Archive for January, 2009

Occasional insomnia has benefits (part 2)

Saturday, January 24th, 2009

While looking at a new flash drive, I spent some time looking again at PortableApps. In case you’ve never seen this, portable apps are basically apps optimised to run from your flash drive. So you can walk up to another computer, plug in your flash drive and feel right at home. I’d always assumed that PortableApps would be stateless and that settings would not be remembered between uses. I was wrong.

The first discovery was just how well thunderbird works from PortableApps. I run my own mail server, with remote access via IMAP over SSL. I have installed squirrelmail, but I’ve found it to be generally pretty slow on my low end hardware. So being able to plug in a flash drive and to be able to just run thunderbird for IMAP over SSL solves an immediate problem.

I was happy to discover that portable apps also quite happily allows you to install plugins for thunderbird and firefox. This is a great, I generally have about 10 plugins installed for firefox. For example, this means I can have bookmarks synchronised with foxmarks.

Ideally for something like this, you want to have all the mail cached locally so there isn’t too much time spent loading up messages. However if I do this and I lose the drive, someone would have all my emails. Even if I did not cache all my emails, they would still have cached the headers, which is far too much information.

Enter TrueCrypt, true friend of the appropriately paranoid. TrueCrypt is an encryption program that can encrypt whole drives. It includes a traveller mode for flash drives, just what I was looking for. Using TrueCrypt, you can encrypt the entire PortableApps folder, ensuring that if you lose your drive your data is still safe. Unfortunately it seems to require admin privileges, but in most cases that should be possible to arrange.

I haven’t bought the new drive yet, I’ll report any issues when I get it.

Occasional insomnia has benefits

Saturday, January 17th, 2009

When I wake up I normally can’t get to sleep, regardless of what time it is.

This happened recently when I was helping an organisation test a web application. I woke up at about 1am and couldn’t get back to sleep, by about 5am I’d tested everything and written out a full report for them.

This morning I couldn’t sleep again, so I worked on solving what has been a long running problem for me.

I was looking for a flash drive to replace my current rather battered 1GB drive. Once my flash drive sat happily on my keyring. First the keyring connector broke. Then the plastic casing came apart and I was left with this:
flash drive

It works just fine, sits in a jeans pocket well and has been through the wash safely at least half a dozen times. However I do leave it behind at times so I really want something that I can put on a keyring. The other problem is that I keep finding myself running short of space.

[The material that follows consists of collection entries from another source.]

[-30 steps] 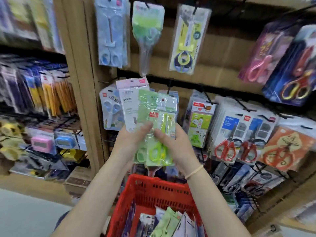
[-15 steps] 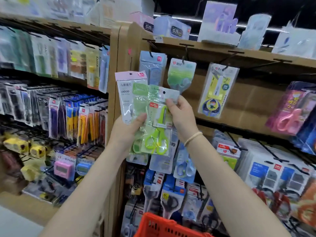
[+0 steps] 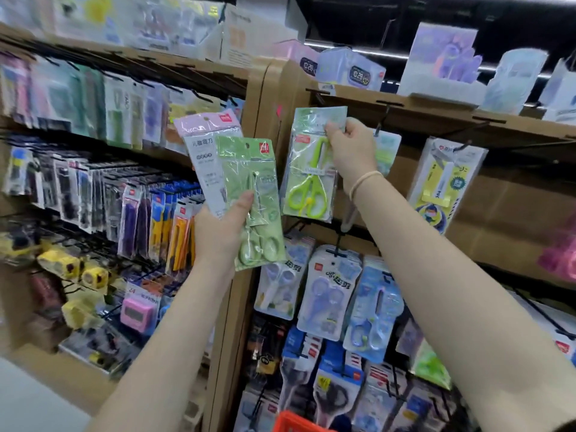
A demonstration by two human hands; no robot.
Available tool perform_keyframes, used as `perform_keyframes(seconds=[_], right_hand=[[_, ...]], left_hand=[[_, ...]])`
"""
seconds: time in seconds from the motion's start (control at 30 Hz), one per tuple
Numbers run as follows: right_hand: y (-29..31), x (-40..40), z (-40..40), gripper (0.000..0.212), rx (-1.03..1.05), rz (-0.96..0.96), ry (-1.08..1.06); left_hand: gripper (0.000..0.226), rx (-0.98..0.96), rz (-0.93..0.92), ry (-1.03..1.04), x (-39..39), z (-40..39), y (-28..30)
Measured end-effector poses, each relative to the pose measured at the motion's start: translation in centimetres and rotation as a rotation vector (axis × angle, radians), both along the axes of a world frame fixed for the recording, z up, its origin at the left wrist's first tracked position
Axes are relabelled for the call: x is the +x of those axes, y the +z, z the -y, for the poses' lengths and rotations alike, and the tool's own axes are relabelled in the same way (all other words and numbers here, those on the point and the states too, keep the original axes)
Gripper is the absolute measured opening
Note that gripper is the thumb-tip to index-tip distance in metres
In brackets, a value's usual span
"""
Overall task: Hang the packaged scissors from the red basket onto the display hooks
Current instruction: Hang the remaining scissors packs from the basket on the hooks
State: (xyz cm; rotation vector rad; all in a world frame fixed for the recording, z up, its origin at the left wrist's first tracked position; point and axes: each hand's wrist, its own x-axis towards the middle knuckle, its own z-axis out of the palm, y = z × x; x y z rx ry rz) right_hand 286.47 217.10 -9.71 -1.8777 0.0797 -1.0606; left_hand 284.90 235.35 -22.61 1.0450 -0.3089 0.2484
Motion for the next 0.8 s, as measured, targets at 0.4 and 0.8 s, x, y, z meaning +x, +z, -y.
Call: perform_keyframes(seconds=[0.4,0.8], right_hand=[[1.2,2.6,0.1,0.038,-0.052,-0.045,-0.097],[-2.1,-1.2,-0.7,0.036,-0.152,0.008,-0.200]], left_hand=[[0.021,0.015,0.023,-0.037,0.6,-0.5,-0.2],[0.031,-0.026,0.012,-0.122,1.2,0.5,-0.6]])
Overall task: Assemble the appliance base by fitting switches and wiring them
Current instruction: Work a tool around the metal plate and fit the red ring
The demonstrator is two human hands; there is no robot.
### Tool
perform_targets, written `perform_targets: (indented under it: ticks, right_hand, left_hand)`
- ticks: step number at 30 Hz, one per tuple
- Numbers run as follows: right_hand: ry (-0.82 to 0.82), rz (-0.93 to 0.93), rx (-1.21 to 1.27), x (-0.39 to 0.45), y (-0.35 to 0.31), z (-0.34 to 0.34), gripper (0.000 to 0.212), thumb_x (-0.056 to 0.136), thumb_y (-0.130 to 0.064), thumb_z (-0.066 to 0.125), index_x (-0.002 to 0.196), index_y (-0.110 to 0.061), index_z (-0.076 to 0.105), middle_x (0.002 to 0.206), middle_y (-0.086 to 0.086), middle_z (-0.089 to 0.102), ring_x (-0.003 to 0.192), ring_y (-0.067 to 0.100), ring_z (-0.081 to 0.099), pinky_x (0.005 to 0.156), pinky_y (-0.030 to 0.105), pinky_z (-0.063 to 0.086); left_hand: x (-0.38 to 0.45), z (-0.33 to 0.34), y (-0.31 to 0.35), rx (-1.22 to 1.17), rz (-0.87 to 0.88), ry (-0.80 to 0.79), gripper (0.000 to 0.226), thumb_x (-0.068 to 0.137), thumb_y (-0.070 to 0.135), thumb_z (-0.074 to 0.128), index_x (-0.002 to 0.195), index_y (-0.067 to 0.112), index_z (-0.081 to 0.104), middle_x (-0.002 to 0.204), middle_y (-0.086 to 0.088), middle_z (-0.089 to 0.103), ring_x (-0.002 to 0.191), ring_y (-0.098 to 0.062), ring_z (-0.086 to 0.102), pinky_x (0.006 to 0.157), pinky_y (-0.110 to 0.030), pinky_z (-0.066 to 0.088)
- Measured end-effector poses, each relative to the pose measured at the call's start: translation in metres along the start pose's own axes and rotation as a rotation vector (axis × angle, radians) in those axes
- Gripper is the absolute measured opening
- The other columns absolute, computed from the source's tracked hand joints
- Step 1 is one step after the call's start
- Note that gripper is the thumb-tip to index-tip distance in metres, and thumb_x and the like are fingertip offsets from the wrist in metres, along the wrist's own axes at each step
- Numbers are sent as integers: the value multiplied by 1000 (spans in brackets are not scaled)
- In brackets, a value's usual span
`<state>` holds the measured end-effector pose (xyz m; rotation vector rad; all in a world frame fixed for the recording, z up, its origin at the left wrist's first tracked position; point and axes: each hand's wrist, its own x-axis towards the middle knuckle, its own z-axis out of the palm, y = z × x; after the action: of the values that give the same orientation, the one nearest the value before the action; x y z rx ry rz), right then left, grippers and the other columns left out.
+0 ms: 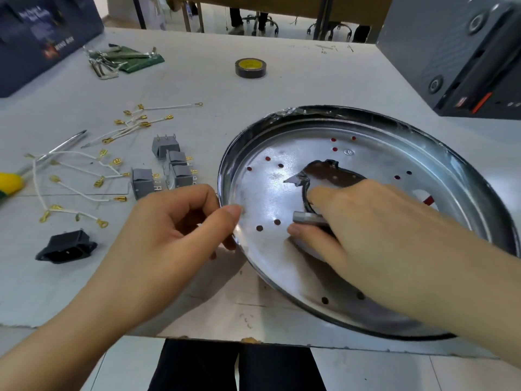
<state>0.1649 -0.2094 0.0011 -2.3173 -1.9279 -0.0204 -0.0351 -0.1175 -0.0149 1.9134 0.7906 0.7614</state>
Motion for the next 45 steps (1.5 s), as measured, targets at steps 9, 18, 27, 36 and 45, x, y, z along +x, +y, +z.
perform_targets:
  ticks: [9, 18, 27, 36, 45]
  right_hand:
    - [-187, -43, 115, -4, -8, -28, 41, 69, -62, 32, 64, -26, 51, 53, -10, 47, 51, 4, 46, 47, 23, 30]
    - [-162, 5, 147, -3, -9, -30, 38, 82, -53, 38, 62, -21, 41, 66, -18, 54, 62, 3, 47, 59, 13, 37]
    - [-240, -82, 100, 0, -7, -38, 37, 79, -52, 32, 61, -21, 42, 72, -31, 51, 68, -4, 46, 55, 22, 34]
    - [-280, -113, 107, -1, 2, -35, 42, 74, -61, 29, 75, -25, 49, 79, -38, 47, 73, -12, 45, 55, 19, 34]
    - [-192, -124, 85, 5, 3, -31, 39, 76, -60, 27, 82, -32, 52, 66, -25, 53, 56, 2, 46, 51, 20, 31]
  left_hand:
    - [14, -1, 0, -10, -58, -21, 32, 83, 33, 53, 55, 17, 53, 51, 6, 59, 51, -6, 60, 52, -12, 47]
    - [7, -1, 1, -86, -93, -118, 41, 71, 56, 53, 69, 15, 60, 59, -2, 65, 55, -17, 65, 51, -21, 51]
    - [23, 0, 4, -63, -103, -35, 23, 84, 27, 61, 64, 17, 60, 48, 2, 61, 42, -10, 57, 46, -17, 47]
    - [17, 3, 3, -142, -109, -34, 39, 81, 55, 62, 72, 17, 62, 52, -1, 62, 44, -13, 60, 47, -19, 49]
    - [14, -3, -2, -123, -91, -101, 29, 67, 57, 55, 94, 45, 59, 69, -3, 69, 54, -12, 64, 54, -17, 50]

Unfortunately most flash drives have pretty fragile keyring links. There are some that don’t, but they seem to by ultra-rugged style drives that would be rather heavy on a keyring. Additionally, I don’t see the point of waterproofing flash drives. If mine has been through the laundry half a dozen times quite safely, what is the point? So long as it dry inside and out when I plug it in it should work just fine.

Fortunately I found the SanDisk Cruzer Titanium. Not too large, tough exterior and a good strong keyring link.

Book Project Update

Saturday, January 17th, 2009

So unfortunately I haven’t had as much time as I would have liked to work on my book library project. What with buying a unit, Christmas, going to NZ and helping test a software app on the side, I just haven’t had the time.

However I had made some progress.

I’ve done some basic work familiarising myself with python. I’ve come to the conclusion that it would have to be one of the best languages I’ve ever worked with. The only way I can describe it is as if C++ and perl reproduced and had a child that took the best features from both languages and none of the worst features. Glee! It is very easy to write nice clean code that makes sense.

I also bought a CueCat for scanning the barcodes. My reasoning was that it was cheap and was likely to have good support on many platforms since there are so many of them around. I’ve since found that it can be little slow to scan barcodes, but is certainly good enough for the moment. I’ve ported some code to decode the CueCat output from javascript to python.

My original plan was to build a GUI for this using wxpython. Since then I’ve discovered that the CueCat doesn’t need complicated drivers, it just dumps encoded output similar to the way a keyboard does. So there is no real need for a heavy client on a desktop, I can just skip to building the whole thing as a web application.

I’ve currently looking at different frameworks, but at the moment django looks pretty sweet.

NZ Holiday

Friday, January 9th, 2009

Vic and I just got back from a great trip to New Zealand.

We had a lovely time there and took a lot of photos.